The non-profit Global Alliance for TB Drug Development (TB Alliance) has announced two “pivotal milestones” in its efforts to accelerate the discovery and development of new drugs to combat tuberculosis.

The TB Alliance, which works with public and private partners worldwide on finding drugs that will shorten treatment for tuberculosis, tackle both susceptible and resistant strains, ensure compatibility with antiretrovirals where needed and improve treatment of latent infection, is recruiting for a large-scale Phase III clinical trial in TB patients with moxifloxacin, the fluoroquinolone antibiotic already marketed worldwide by Bayer HealthCare as Avelox or Avalox for other respiratory infections.

The Alliance is also launching a Phase IIa trial with PA-824, a TB drug candidate in the nitroimidazole class originally developed by US biotechnology company Chiron (now part of Novartis).

The moxifloxacin Phase III programme, called REMox TB, is being led by investigators from University College London and the British Medical Research Council in the UK. Recruitment for the global study will begin at six sites in Kenya, South Africa, Tanzania and Zambia. It will look at whether each of two four-month regimens substituting moxifloxacin for one of the current standard TB treatments (ethambutol or isoniazid) is as effective as the routine six-month regimen in terms of failure and relapse.

Moxifloxacin, which has a different mechanism of action from current first-line drugs for tuberculosis and has demonstrated activity in vitro and in vivo against Mycobacterium tuberculosis, the bacillus that causes TB, is the first drug in the TB Alliance portfolio to enter a pivotal registration trial.

First novel candidate
PA-824 is the first novel TB drug candidate developed by a not-for-profit organisation to reach clinical trials, the Alliance notes. It gained worldwide exclusive rights to the compound and its analogues for the treatment of TB under a 2002 agreement with Chiron, which also ensured the technology would be made available royalty-free in endemic countries.

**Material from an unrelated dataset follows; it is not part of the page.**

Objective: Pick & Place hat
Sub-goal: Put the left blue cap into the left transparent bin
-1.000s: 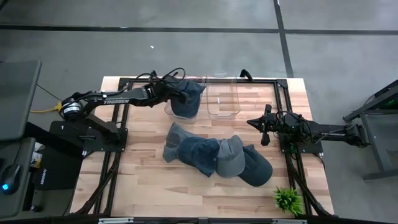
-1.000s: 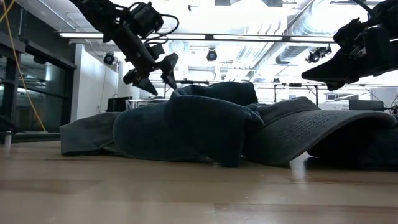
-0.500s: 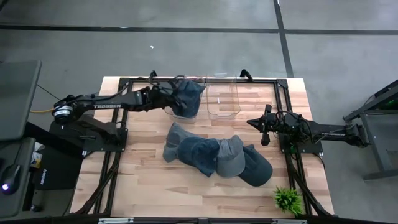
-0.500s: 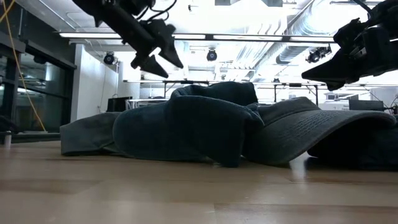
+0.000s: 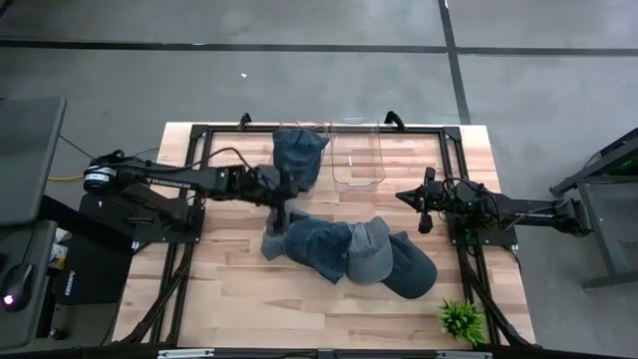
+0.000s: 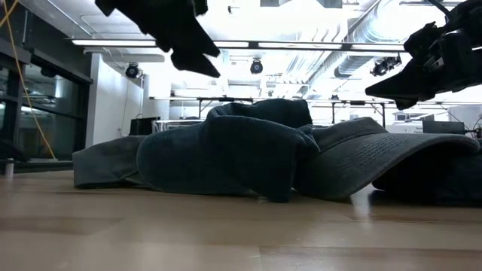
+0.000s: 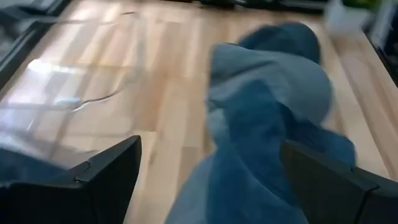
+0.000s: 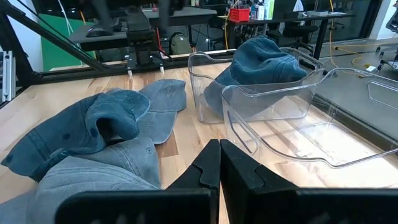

The short-term potency of PA-824 given as monotherapy is being evaluated in a Phase IIa Early Bactericidal Activity (EBA) study in tuberculosis patients. Enrollees at two sites in Cape Town, South Africa, will receive either PA-824 or the standard four-drug TB treatment for 14 days. If the results are positive, PA-824 will advance to Phase IIb trials testing its safety, tolerability and efficacy in combination with other, currently effective drugs.

Phase I studies of PA-824 in healthy volunteers showed the drug to be well tolerated, with no dose-limiting adverse events, the Alliance said.